The U.S. Supreme Court hasn’t spoken on the issue since the 1982 Board of Education v. Rowley ruling, when it affirmed that IDEA guaranteed disabled students access to the public school classroom but didn’t address the quality of that education.
The family received a boost last month when the Office of the Solicitor General filed an amicus brief urging the Supreme Court to take up the case. It said that the 10th U.S. Circuit Court of Appeals had set the bar — a standard of “merely … more than de minimis” educational benefit — too low.
“No parent or educator in America would say that a child has received an ‘appropriate’ or a ‘specially suitable’ or ‘proper’ education ‘in the circumstances’ when all the child has received are benefits that are barely more than trivial,” the solicitor general’s office wrote.

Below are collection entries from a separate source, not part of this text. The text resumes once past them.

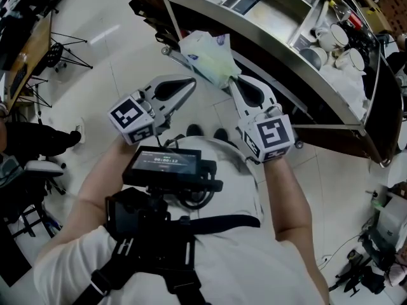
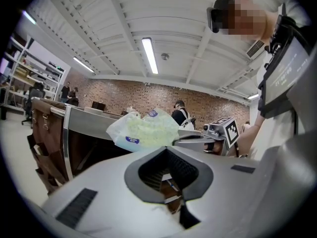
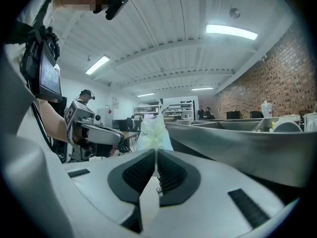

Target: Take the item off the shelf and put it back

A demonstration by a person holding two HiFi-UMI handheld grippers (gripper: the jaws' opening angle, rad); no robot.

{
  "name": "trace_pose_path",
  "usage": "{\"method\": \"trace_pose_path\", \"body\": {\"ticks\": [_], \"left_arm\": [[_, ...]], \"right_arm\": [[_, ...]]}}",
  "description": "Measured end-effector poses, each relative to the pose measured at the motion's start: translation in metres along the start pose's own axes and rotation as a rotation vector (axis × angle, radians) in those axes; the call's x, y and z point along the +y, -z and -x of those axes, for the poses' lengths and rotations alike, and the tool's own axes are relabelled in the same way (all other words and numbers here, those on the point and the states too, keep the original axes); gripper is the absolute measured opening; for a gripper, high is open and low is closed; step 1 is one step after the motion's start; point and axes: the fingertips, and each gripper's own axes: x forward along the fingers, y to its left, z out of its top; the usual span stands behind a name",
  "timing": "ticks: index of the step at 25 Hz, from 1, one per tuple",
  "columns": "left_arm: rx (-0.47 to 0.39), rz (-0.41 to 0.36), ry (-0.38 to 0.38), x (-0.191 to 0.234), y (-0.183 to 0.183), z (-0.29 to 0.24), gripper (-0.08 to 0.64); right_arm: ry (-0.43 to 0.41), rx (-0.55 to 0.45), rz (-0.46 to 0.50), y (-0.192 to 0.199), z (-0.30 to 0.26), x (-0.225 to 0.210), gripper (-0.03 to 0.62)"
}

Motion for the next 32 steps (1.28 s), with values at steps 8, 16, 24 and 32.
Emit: {"method": "trace_pose_path", "body": {"ticks": [8, 16, 24, 32], "left_arm": [[0.007, 0.023, -0.007, 0.005, 0.0, -0.004, 0.002], [-0.003, 0.016, 0.0, 0.007, -0.002, -0.005, 0.002], [0.007, 0.01, 0.001, 0.008, 0.0, -0.006, 0.002], [-0.007, 0.018, 0.002, 0.011, -0.003, -0.01, 0.002]], "right_arm": [[-0.001, -0.001, -0.007, 0.002, -0.004, -0.002, 0.025], [0.002, 0.006, -0.002, 0.003, -0.004, -0.003, 0.025], [0.002, 0.004, -0.003, 0.003, -0.005, -0.004, 0.025], [0.003, 0.019, -0.013, 0.011, -0.01, -0.006, 0.025]]}}
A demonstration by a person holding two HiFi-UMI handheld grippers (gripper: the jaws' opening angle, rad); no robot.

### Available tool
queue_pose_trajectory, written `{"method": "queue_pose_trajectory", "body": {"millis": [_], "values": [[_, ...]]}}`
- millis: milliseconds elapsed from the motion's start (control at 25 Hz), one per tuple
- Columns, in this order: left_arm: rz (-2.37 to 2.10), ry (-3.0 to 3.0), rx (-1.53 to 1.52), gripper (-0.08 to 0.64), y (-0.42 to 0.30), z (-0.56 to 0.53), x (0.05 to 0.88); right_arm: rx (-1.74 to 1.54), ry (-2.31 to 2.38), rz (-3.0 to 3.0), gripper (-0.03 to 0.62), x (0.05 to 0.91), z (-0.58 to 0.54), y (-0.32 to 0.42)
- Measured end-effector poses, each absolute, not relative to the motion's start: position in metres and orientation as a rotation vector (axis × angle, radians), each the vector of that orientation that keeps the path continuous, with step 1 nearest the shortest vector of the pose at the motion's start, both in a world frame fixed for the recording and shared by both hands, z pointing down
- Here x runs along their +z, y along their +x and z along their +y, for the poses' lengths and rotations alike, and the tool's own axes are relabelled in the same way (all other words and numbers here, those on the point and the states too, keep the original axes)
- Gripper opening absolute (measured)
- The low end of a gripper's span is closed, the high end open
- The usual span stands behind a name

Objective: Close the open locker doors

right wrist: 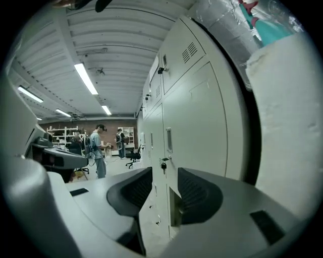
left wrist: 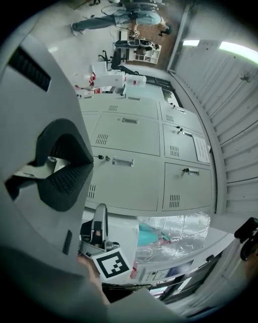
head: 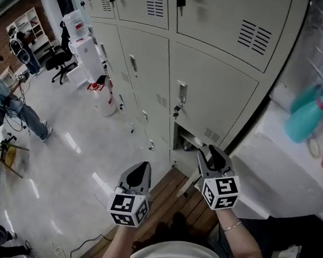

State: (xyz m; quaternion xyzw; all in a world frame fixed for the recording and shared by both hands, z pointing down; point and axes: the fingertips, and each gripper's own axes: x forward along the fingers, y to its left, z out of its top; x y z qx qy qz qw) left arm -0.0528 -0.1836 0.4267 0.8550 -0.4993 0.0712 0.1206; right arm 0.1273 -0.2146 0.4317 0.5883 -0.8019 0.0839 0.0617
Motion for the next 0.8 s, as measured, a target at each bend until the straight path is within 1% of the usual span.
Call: {"method": "queue_pose_trajectory", "body": {"millis": [400,800], "values": [[-1.357,2.563,0.271,0.018,-0.021,-0.175,0.443,0.475,1.803,-2.249,0.144,0.526,-0.156,0.146],[-1.333,2.548,0.322,0.018,-0.022,-0.170,0.461,0.632,1.754,-2.143,0.133,0.597,-0.136,0.138]]}}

But Kathleen Sullivan, chief counsel for the Colorado Association of School Boards, said it would be better for Congress to clarify its statutes than for the court to impose an order. A uniform standard handed down by the Supreme Court would prove “disruptive” to what is today an individually tailored analysis and decision between educators, parents and students, she said.
“The disruption is in shoving aside more than 30 years of case law that we have in helping us understand what the IDEA means for students,” Sullivan said. “I think we would see a wave of litigation to define and apply that new standard.”
The district, in a brief it filed earlier this month urging the Supreme Court not to take up the case, argued that in passing the IDEA, Congress guaranteed access to public education for students with disabilities but did not specify what the level of that education should be.
“Thus, for over 30 years, this Court has held that if a State provides a program ‘reasonably calculated to enable the child to receive educational benefits,’ then it ‘has complied with the obligations imposed by Congress and the courts can require no more,’ ” the brief argued.
But Jack Robinson, an attorney for Endrew F.’s family, said one of the IDEA’s stated goals is readying a student with disabilities for the workforce or independent living, something that can’t be achieved with a minimal education offering.
“There has to be a more heightened and robust standard than a little more than nothing,” Robinson said. “This case has the potential of recognizing that children with disabilities have a right to a substantive education.”